◆ PROBLEM TO SOLVE ◆
Begin at the line below that has "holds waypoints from" and stop after the line that has "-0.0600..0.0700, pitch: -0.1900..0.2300". Please restate only those lines, word for word.

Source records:
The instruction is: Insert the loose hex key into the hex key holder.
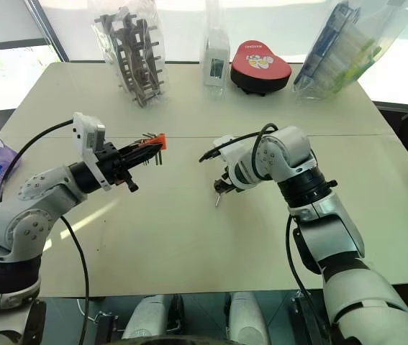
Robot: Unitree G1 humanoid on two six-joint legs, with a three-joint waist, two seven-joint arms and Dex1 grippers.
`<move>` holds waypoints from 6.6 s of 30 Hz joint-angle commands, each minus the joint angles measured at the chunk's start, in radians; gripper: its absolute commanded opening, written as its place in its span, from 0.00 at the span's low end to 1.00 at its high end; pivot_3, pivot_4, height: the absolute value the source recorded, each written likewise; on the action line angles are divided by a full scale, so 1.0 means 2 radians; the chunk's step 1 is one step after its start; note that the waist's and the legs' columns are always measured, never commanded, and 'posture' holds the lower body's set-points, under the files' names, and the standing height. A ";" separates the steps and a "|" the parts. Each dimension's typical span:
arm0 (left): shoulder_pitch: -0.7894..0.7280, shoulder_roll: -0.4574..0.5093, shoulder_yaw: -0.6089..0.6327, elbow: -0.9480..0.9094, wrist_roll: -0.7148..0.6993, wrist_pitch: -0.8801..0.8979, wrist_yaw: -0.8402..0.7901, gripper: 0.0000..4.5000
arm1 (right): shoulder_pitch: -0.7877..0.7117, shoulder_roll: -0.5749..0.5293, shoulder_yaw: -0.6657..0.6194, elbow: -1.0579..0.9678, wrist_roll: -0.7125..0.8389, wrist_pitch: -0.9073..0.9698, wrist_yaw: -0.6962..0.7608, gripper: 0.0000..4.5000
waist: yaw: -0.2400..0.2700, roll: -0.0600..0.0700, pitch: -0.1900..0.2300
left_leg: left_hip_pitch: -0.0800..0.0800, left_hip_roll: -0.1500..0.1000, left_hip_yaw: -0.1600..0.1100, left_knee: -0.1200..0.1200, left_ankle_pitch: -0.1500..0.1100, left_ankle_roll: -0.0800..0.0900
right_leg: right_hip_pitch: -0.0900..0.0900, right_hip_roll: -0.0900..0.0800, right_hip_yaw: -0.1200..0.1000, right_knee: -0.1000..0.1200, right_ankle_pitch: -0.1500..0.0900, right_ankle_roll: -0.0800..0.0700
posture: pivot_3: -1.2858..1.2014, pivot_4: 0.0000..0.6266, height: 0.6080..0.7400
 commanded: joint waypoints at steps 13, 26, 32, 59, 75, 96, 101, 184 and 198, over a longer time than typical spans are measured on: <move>-0.010 -0.006 0.005 -0.010 0.005 -0.019 0.009 0.00 | 0.003 0.002 -0.014 -0.108 -0.084 -0.069 -0.004 0.01 | 0.001 0.000 0.000 | -0.003 0.000 0.000 0.000 0.000 0.000 | -0.003 0.000 0.000 0.000 0.000 0.000 | 0.52 0.24 1.00; -0.080 -0.042 -0.035 0.056 0.028 -0.034 -0.015 0.00 | 0.080 0.027 -0.088 -0.123 -0.255 -0.562 0.123 0.01 | 0.001 0.000 0.000 | -0.003 0.000 0.000 0.000 0.002 -0.003 | -0.004 0.000 0.000 0.000 0.000 0.000 | 0.52 0.24 1.00; -0.105 -0.044 -0.022 0.085 0.008 -0.019 -0.033 0.00 | 0.090 0.006 -0.063 -0.103 -0.335 -0.834 0.253 0.01 | 0.000 0.000 0.000 | -0.003 0.000 0.000 0.000 0.002 -0.004 | -0.004 0.000 0.000 0.001 0.000 0.001 | 0.52 0.24 1.00; -0.113 -0.007 -0.019 0.077 -0.019 0.013 -0.084 0.00 | 0.026 -0.026 -0.076 0.062 -0.426 -1.125 0.388 0.01 | 0.001 0.000 0.000 | -0.003 0.000 0.000 0.000 0.003 -0.005 | -0.003 0.000 0.000 0.001 0.000 0.001 | 0.52 0.24 1.00; -0.113 -0.006 -0.022 0.089 -0.008 -0.001 -0.088 0.00 | 0.012 -0.054 -0.092 0.066 -0.421 -1.126 0.397 0.01 | 0.001 0.000 0.000 | -0.002 0.000 0.000 0.000 0.003 -0.005 | -0.003 0.000 0.000 0.001 0.000 0.001 | 0.52 0.24 1.00; -0.119 -0.014 -0.023 0.096 0.002 -0.011 -0.089 0.00 | 0.039 -0.041 -0.085 -0.004 -0.382 -1.060 0.458 0.01 | 0.002 0.000 0.000 | -0.002 0.000 0.000 0.001 0.003 -0.005 | -0.003 0.000 0.000 0.001 0.000 0.001 | 0.52 0.24 1.00; -0.121 -0.014 -0.022 0.091 -0.001 -0.007 -0.088 0.00 | 0.038 -0.034 -0.085 0.002 -0.385 -1.064 0.458 0.01 | 0.002 0.000 0.000 | -0.002 0.000 0.000 0.001 0.003 -0.005 | -0.003 0.000 0.000 0.001 0.000 0.001 | 0.52 0.24 1.00; -0.085 0.011 -0.015 0.062 -0.009 0.007 -0.100 0.00 | 0.012 -0.059 -0.087 0.052 -0.421 -1.132 0.457 0.01 | 0.001 0.000 0.000 | -0.002 0.000 0.000 0.001 0.004 -0.006 | -0.002 0.000 0.000 0.002 0.000 0.001 | 0.52 0.24 1.00; -0.082 0.010 -0.015 0.057 -0.014 0.008 -0.098 0.00 | 0.026 -0.051 -0.085 0.036 -0.423 -1.121 0.451 0.01 | 0.001 0.000 0.000 | -0.002 0.000 0.000 0.001 0.004 -0.006 | -0.002 0.000 0.000 0.002 0.000 0.001 | 0.52 0.24 1.00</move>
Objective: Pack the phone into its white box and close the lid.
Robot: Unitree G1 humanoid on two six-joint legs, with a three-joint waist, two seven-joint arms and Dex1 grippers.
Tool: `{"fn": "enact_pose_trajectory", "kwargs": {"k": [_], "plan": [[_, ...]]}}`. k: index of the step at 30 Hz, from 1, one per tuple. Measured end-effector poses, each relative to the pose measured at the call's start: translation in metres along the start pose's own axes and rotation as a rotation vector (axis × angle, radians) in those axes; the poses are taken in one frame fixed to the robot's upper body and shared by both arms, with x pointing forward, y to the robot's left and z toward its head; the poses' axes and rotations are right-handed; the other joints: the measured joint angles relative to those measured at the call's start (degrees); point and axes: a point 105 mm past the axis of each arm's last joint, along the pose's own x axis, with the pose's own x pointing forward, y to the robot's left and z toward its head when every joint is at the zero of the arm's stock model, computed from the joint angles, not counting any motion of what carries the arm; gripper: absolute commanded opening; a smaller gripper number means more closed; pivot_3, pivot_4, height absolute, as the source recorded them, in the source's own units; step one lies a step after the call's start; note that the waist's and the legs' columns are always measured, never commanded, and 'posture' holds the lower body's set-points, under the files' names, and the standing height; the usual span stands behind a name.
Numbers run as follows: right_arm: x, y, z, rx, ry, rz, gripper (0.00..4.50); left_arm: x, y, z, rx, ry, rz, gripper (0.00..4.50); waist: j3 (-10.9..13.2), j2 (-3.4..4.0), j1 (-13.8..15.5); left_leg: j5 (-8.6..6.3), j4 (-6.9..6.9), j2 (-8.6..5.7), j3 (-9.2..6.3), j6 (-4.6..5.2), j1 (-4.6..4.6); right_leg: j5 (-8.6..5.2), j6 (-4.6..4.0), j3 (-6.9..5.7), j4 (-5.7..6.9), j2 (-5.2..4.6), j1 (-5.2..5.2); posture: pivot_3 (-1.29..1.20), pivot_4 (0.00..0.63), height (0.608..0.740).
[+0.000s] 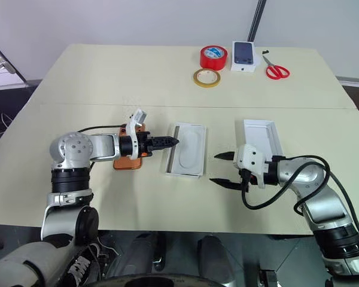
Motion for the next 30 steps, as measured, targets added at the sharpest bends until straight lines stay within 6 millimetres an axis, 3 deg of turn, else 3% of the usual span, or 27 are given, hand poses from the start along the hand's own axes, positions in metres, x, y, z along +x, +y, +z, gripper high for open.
{"fn": "enact_pose_trajectory", "kwargs": {"k": [2,7,10,16,19,24,30], "plan": [[0.004,-0.01,0.01,0.021,-0.056,-0.03,2.62,-0.003,0.002,0.005,0.033,-0.017,0.019,2.87,0.01,0.0,0.02,0.0,-0.01,0.01,0.0,-0.01,-0.01,0.0,0.0,0.0,0.01,0.01,-0.03,0.0,0.15,0.74],[0.014,-0.023,0.025,0.024,-0.127,-0.077,0.07,-0.019,0.002,0.029,0.17,-0.164,0.052,2.87,0.01,0.01,0.04,0.06,0.01,0.01,0.0,-0.1,-0.1,0.0,0.0,0.01,-0.01,-0.02,-0.09,0.0,0.15,0.74],[0.032,-0.022,0.023,-0.015,-0.103,-0.075,0.07,-0.038,0.006,0.035,0.41,-0.263,0.113,2.87,-0.01,0.03,-0.26,0.16,-0.12,0.01,0.07,-0.28,-0.1,0.0,-0.03,0.09,-0.03,-0.03,-0.18,0.0,0.15,0.74],[0.07,-0.006,-0.004,-0.128,0.054,0.014,0.07,-0.067,0.031,0.017,0.717,-0.249,0.182,2.87,0.01,0.07,0.11,0.11,-0.27,0.0,0.08,-0.14,-0.31,0.07,-0.17,0.09,-0.01,-0.08,-0.54,0.0,0.15,0.74],[0.079,-0.008,-0.007,-0.183,0.094,0.027,0.07,-0.071,0.038,0.02,0.757,-0.287,0.197,2.87,0.01,0.07,0.45,0.09,-0.21,-0.01,0.08,-0.1,-0.34,0.07,-0.18,0.08,-0.03,-0.14,-0.53,0.0,0.15,0.74],[0.088,-0.013,-0.006,-0.271,0.126,0.071,0.07,-0.066,0.052,0.008,0.759,-0.303,0.25,2.87,0.01,0.06,-0.05,0.08,-0.23,-0.01,0.06,-0.07,-0.37,0.08,-0.17,0.06,0.0,-0.13,-0.59,0.0,0.15,0.74],[0.109,-0.005,-0.004,-0.335,0.123,0.149,0.07,-0.067,0.05,0.003,0.742,-0.322,0.248,2.87,0.0,0.06,-0.3,0.08,-0.23,0.03,0.06,-0.07,-0.33,0.08,-0.16,0.05,0.05,-0.06,-0.56,0.0,0.15,0.74]]}}
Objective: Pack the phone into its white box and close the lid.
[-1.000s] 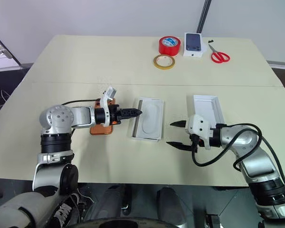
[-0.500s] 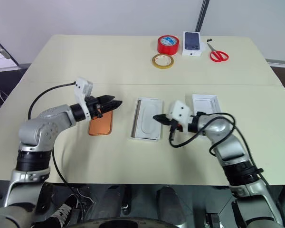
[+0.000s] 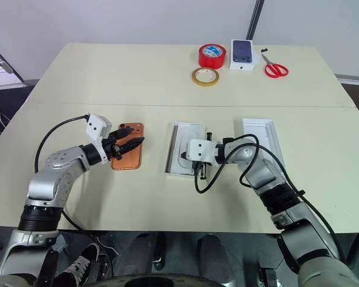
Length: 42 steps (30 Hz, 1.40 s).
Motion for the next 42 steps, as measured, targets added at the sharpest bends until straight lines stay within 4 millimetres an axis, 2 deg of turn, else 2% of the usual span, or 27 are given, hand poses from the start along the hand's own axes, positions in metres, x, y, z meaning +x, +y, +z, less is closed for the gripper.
{"fn": "enact_pose_trajectory", "kwargs": {"k": [3,7,13,16,19,22,25,27,30,31,35,42], "plan": [[0.006,-0.001,0.003,-0.013,-0.012,0.011,0.07,-0.004,0.0,-0.004,-0.019,0.005,0.01,2.87,-0.01,-0.01,0.0,0.0,0.0,0.02,-0.01,0.0,0.01,0.0,0.0,-0.02,0.01,0.02,0.01,0.0,0.15,0.74],[0.017,-0.002,0.01,-0.017,-0.035,0.017,0.07,-0.007,0.001,0.003,-0.017,-0.023,0.022,2.87,-0.01,-0.01,-0.24,0.0,0.01,0.04,-0.01,0.0,0.02,0.0,0.0,-0.01,0.04,0.07,0.0,0.0,0.15,0.74],[0.025,-0.001,0.014,0.004,-0.06,0.022,0.07,-0.01,0.002,0.001,-0.031,-0.015,0.037,2.87,-0.01,-0.01,-0.16,0.0,-0.01,0.07,-0.01,-0.01,0.02,0.0,0.0,-0.01,0.05,0.11,-0.03,0.0,0.15,0.74],[0.023,-0.001,0.012,-0.007,-0.058,0.025,0.07,-0.013,-0.001,-0.005,-0.101,0.033,0.008,2.87,-0.01,-0.01,-0.11,0.0,0.0,0.07,-0.01,-0.01,0.01,0.0,0.0,-0.01,0.06,0.1,-0.02,0.0,0.15,0.74],[0.02,-0.004,0.011,0.003,-0.061,0.012,0.07,-0.026,-0.004,-0.007,-0.237,0.089,-0.047,2.87,0.0,0.0,-0.15,0.0,0.0,0.07,-0.02,-0.01,0.01,0.0,0.0,-0.01,0.07,0.1,-0.03,0.0,0.15,0.74],[0.016,-0.015,0.013,0.081,-0.091,-0.036,0.07,-0.043,0.011,0.0,-0.348,0.086,-0.016,2.87,0.01,0.0,-0.2,0.0,0.0,0.07,-0.04,-0.01,0.01,0.0,0.0,-0.01,0.08,0.1,-0.07,0.0,0.15,0.74],[0.017,-0.029,0.035,0.101,-0.172,-0.09,0.07,-0.06,0.031,0.003,-0.389,0.081,0.052,2.87,0.02,0.02,-0.35,0.01,-0.06,0.07,-0.03,-0.02,0.01,0.0,0.0,0.0,0.09,0.11,-0.12,0.0,0.15,0.74],[0.022,-0.034,0.055,0.102,-0.243,-0.099,0.07,-0.065,0.039,0.0,-0.434,0.085,0.087,2.87,0.01,0.01,-0.24,0.01,-0.08,0.07,-0.04,-0.03,0.01,0.0,0.0,-0.02,0.08,0.11,-0.12,0.0,0.15,0.74],[0.041,-0.031,0.081,0.082,-0.299,-0.086,0.07,-0.071,0.042,-0.021,-0.558,0.18,0.119,2.87,0.01,0.01,-0.27,0.02,-0.08,0.05,-0.03,-0.05,0.01,0.0,0.0,-0.01,0.12,0.1,-0.15,0.0,0.15,0.74],[0.048,-0.029,0.084,0.07,-0.29,-0.08,0.07,-0.072,0.04,-0.028,-0.577,0.21,0.118,2.87,0.01,0.0,-0.28,0.02,-0.08,0.05,-0.04,-0.05,0.0,0.0,0.0,0.0,0.11,0.1,-0.16,0.0,0.15,0.74],[0.076,-0.024,0.078,0.012,-0.153,-0.053,0.07,-0.068,0.037,-0.03,-0.629,0.234,0.137,2.87,0.0,0.01,0.02,0.03,-0.04,0.02,-0.05,-0.08,0.09,0.0,0.0,-0.02,0.12,0.05,-0.19,0.0,0.15,0.74],[0.092,-0.015,0.069,-0.052,-0.018,0.017,0.07,-0.06,0.034,-0.029,-0.704,0.201,0.155,2.87,-0.04,0.01,0.26,0.03,-0.04,-0.03,-0.11,-0.09,0.11,0.0,0.0,-0.08,0.11,0.0,-0.19,0.0,0.15,0.74]]}}
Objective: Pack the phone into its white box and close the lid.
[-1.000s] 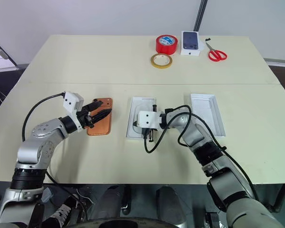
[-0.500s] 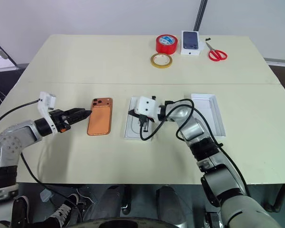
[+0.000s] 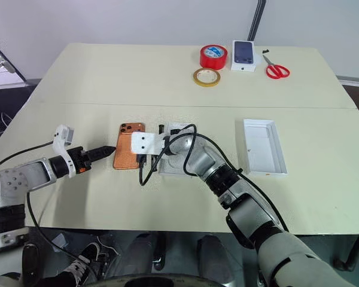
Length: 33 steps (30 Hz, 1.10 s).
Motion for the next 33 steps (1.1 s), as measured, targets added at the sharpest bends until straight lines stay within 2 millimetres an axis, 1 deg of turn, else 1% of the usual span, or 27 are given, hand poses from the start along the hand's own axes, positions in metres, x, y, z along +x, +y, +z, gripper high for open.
{"fn": "enact_pose_trajectory", "kwargs": {"k": [5,9,11,17,22,26,30,33], "plan": [[-0.006,-0.008,-0.005,-0.066,0.063,0.001,0.07,0.007,-0.003,0.0,-0.017,-0.011,0.002,2.87,-0.01,0.0,0.0,0.01,0.0,-0.02,-0.02,-0.01,0.0,0.0,0.0,-0.02,0.0,-0.01,0.01,0.0,0.15,0.74],[-0.009,-0.011,-0.015,-0.044,0.114,-0.001,0.07,0.01,-0.006,0.0,-0.021,-0.012,0.0,2.87,-0.01,0.0,-0.03,0.02,-0.01,-0.02,-0.03,-0.03,0.0,0.0,0.0,-0.02,0.0,-0.01,0.01,0.0,0.15,0.74],[-0.01,-0.012,-0.016,-0.036,0.126,0.0,0.07,0.013,-0.008,0.0,-0.026,-0.005,-0.002,2.87,-0.02,0.0,-0.03,0.02,-0.01,-0.03,-0.03,-0.03,0.01,0.0,0.0,-0.02,0.0,-0.01,0.01,0.0,0.15,0.74],[-0.004,-0.009,-0.014,-0.016,0.12,0.002,0.07,0.02,-0.014,-0.001,-0.04,0.007,-0.012,2.87,-0.05,0.02,-0.02,0.02,-0.01,-0.04,-0.04,-0.04,0.02,0.0,0.0,-0.02,0.0,-0.02,0.03,0.0,0.15,0.74],[-0.001,-0.009,-0.014,-0.007,0.117,-0.009,0.07,0.024,-0.018,-0.002,-0.072,0.056,-0.013,2.87,-0.18,0.03,-0.11,0.02,-0.1,-0.11,-0.05,-0.04,0.17,0.0,0.0,-0.02,-0.03,-0.04,0.11,0.0,0.15,0.74],[0.0,-0.008,-0.016,-0.001,0.12,-0.012,0.07,0.036,-0.032,-0.006,-0.14,0.123,-0.073,2.87,-0.24,0.02,0.06,0.04,-0.16,-0.13,-0.06,-0.08,0.31,0.0,0.0,-0.03,-0.04,-0.04,0.24,0.0,0.15,0.74],[0.001,-0.008,-0.015,-0.003,0.115,-0.012,0.07,0.045,-0.048,-0.015,-0.18,0.181,-0.143,2.87,-0.25,0.0,-0.15,0.08,-0.24,-0.12,-0.05,-0.13,0.3,0.0,0.01,-0.02,-0.04,-0.02,0.22,0.0,0.15,0.74],[0.001,-0.007,-0.015,-0.002,0.115,-0.014,0.07,0.045,-0.048,-0.015,-0.182,0.183,-0.139,2.87,-0.25,0.0,-0.31,0.16,-0.39,-0.12,-0.05,-0.26,0.31,0.0,0.0,0.0,-0.04,-0.01,0.24,0.0,0.15,0.74]]}}
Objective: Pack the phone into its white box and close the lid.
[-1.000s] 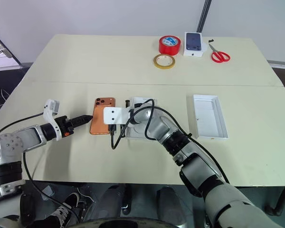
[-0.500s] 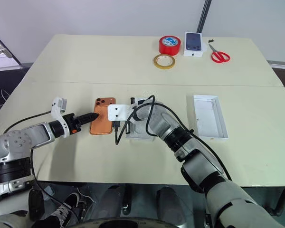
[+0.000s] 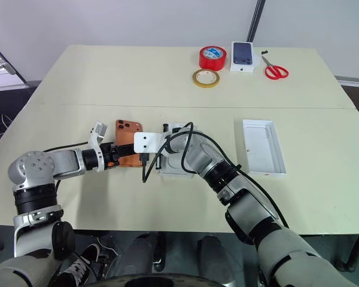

◆ YOUR SOLUTION ◆
`<move>` holds waypoints from 6.6 s of 30 Hz joint-angle commands, each minus the joint angles measured at the chunk's start, in radians; gripper: its absolute commanded opening, written as its place in its span, from 0.00 at the span's low end to 1.00 at its high end; pivot_3, pivot_4, height: the absolute value the source recorded, each written likewise; on the action line angles are divided by a full scale, so 1.0 means 2 radians; the chunk's step 1 is one step after its start; note that the waist's and the legs' columns are always measured, never commanded, and 'posture' holds the lower body's set-points, under the files' names, and the standing height. A ";" separates the steps and a "|" the parts. Each dimension's typical span:
arm0 (left): shoulder_pitch: -0.7894..0.7280, shoulder_roll: -0.4574..0.5093, shoulder_yaw: -0.6089..0.6327, elbow: -0.9480..0.9094, wrist_roll: -0.7148..0.6993, wrist_pitch: -0.8801..0.8979, wrist_yaw: -0.8402..0.7901, gripper: 0.0000..4.5000
arm1 (right): shoulder_pitch: -0.7877..0.7117, shoulder_roll: -0.5749..0.5293, shoulder_yaw: -0.6657..0.6194, elbow: -1.0579..0.9678, wrist_roll: -0.7125..0.8389, wrist_pitch: -0.9073..0.9698, wrist_yaw: -0.6962..0.7608, gripper: 0.0000..4.5000
waist: yaw: -0.2400..0.2700, roll: -0.0600..0.0700, pitch: -0.1900..0.2300

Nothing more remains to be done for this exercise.